PRA: Depois de um certo impulso para a reforma da Carta, no momento da derrocada do comunismo, e da constituição de GT especificamente dedicado a essa finalidade, o tema ficou de fato durante vários anos no limbo, provavelmente pelas dificuldades naturais de um processo desse tipo, e não devido ao desinteresse brasileiro pelo tema. O interesse sempre existiu, e vinha sendo concretamente manifestado pelo governo Sarney (que postulou diretamente a candidatura quando compareceu à AGNU em 1988) e reiterado durante o governo Itamar Franco, por iniciativa do então chanceler Celso Amorim (que não mais repetiu a fórmula empregada oficiosamente por Sarney de que o Brasil aceitaria ser membro permanente sem direito de veto). O presidente FHC e em especial o chanceler Luiz Felipe Lampreia davam importância ao tema, mas em face das dificuldades do processo e das próprias limitações intrínsecas brasileiras preferiram não insistir publicamente no assunto. Havia, igualmente, esse “fator Argentina” e o presidente FHC reconheceu publicamente que "preferia uma boa relação com a Argentina a uma cadeira no Conselho de Segurança", como reafirmou ainda em entrevista que me concedeu em maio de 2003 em Washington (consignada no meu trabalho “A relação do Brasil com os EUA: de FHC-Clinton a Lula-Bush”, capitulo 9 (Parte IV: A Inserção Internacional do Brasil) no livro de Fabio Giambiagi, José Guilherme Reis e André Urani (orgs.), Reformas no Brasil: Balanço e Agenda (Rio de Janeiro: Nova Fronteira, 2004; ISBN: 85-2091-609-0, p. 203-228). Mas, em nenhum momento se pensou que o Brasil “não teria chances”, ao contrário: a não insistência se devia ao fato de que justamente se mantinha a convicção de que, uma vez aberto o processo e dado início ao processo de seleção de um candidato “regional”, a candidatura do Brasil seria praticamente incontornável, mesmo se nunca postulamos, diretamente, uma candidatura “regional”, e sim nosso mérito em bases “universais”. Nossas chances eram dadas inclusive pelo fato de que o México, até a presidência Fox (e ainda assim por insistência do chanceler Castañeda) nunca havia considerado ser candidato. A Argentina se opunha ao Brasil apenas por uma questão de prestígio nacional, não por considerar que mantinha chances reais de vir a ser escolhida. 

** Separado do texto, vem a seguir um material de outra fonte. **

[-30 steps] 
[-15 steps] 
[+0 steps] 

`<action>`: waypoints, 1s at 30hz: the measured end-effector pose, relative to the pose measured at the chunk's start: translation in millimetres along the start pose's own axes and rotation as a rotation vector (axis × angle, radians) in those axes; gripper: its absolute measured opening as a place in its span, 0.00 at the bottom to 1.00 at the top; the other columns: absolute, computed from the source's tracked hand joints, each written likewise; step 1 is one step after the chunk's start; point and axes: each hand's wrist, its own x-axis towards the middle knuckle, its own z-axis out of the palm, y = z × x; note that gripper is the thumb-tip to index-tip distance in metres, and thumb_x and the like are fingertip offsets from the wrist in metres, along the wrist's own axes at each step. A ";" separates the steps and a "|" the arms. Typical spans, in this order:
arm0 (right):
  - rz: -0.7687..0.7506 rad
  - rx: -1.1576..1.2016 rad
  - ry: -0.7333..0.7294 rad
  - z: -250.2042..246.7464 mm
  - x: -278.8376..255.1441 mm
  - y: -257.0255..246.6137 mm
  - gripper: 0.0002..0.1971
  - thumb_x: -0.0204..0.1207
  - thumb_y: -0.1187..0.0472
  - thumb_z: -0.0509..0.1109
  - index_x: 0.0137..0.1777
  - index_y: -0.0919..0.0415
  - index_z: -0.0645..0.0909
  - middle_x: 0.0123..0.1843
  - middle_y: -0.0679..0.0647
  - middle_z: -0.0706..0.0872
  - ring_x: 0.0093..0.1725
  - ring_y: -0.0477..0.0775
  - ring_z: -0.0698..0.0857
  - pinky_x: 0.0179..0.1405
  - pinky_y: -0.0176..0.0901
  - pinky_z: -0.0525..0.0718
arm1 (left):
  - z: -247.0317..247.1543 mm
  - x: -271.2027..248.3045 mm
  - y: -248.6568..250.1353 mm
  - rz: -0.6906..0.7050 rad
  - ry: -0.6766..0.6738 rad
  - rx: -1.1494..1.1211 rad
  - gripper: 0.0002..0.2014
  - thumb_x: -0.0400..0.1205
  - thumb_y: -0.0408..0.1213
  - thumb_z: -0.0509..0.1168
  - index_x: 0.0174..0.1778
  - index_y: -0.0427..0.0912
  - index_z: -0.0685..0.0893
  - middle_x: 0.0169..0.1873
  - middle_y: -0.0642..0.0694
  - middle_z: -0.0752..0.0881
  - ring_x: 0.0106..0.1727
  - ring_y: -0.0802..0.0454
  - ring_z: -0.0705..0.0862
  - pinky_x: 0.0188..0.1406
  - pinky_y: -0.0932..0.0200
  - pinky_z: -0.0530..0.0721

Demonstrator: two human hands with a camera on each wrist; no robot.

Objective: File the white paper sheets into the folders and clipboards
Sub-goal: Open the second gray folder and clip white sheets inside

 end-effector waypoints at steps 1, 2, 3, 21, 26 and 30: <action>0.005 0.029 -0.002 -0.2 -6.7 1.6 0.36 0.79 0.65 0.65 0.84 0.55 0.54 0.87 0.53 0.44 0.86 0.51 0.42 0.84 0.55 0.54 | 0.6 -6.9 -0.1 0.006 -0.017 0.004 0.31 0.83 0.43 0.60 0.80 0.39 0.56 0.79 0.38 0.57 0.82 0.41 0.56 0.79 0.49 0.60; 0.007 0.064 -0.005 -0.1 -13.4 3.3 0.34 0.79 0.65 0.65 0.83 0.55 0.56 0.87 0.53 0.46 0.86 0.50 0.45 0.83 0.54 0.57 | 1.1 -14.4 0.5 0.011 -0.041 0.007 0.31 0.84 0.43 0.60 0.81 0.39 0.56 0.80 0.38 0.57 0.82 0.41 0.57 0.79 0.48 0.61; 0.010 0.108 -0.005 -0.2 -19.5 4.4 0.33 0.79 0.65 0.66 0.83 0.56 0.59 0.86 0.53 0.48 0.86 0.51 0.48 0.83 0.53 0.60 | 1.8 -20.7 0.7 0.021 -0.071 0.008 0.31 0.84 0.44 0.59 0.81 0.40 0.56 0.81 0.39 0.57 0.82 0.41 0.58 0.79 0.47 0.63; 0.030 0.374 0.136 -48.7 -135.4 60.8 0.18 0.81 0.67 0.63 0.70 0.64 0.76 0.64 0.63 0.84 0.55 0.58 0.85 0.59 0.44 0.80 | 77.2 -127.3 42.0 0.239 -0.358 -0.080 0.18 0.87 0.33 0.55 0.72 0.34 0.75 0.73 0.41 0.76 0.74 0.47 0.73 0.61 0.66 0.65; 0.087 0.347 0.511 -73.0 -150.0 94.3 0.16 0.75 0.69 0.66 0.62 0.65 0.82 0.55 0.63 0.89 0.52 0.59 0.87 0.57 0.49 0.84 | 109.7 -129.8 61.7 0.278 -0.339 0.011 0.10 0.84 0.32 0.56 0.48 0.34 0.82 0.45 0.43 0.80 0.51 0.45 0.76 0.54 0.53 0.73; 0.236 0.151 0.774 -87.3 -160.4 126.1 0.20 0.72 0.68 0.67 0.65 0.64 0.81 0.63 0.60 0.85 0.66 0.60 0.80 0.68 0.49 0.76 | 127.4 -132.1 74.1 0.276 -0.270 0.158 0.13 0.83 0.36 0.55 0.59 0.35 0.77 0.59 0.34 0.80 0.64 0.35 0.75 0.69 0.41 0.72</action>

2) O envio de tropas para o Haiti, sob a liderança brasileira, contribui ou não para o fortalecimento de credenciais do Brasil a um assento permanente? Desde as missões de paz em Suez e em Angola (UNAVEM), não enviávamos efetivos tão numerosos.

PRA: O envio não foi feito “sob liderança brasileira”, mas sim a pedido e mediante arranjos políticos com EUA e França. A decisão interna, aliás, mais se deveu a articulações de setores do governo (identificados com o Palácio do Planalto e o titular da SECOM, em coordenação com o comandante do Exército), do que a negocições diplomáticas conduzidas pelo Itamaraty.
De fato, esse envio contribui para reforçar o papel do Brasil no processo de discussão sobre questões de segurança, ainda que em escala modesta (já que o Haiti não era um problema de ameaça à comunidade internacional, e sim ao seu próprio povo, em primeiro lugar, em seguida aos EUA, em termos de afluxo maciço de refugiados e boat-people). Trata-se de um teste para nosso envolvimento ulterior em operações de peace keeping, mas a operação também apresenta alguma características de peace making, para as quais talvez não estejamos preparados.
            De certa forma, estamos servindo de linha de frente para os governos da França e dos EUA, que não pretendiam se envolver com operações de características quase policiais e assistencialistas. Em suma, não houve um planejamento muito bem feito sobre a extensão, as implicações e as consequencias de nosso envolvimento e tudo foi feito em beneficio do prestigio e para apoiar essa campanha por uma vaga permanente no CSNU.

3) Com respeito à postulação brasileira por um assento no pós-II guerra, mesmo após várias leituras de textos que reuni, ainda, não ficou claro se a candidatura partiu por uma iniciativa brasileira ou se, depois dos EUA cogitarem a possibilidade, o Brasil passou a articular-se com mais ênfase?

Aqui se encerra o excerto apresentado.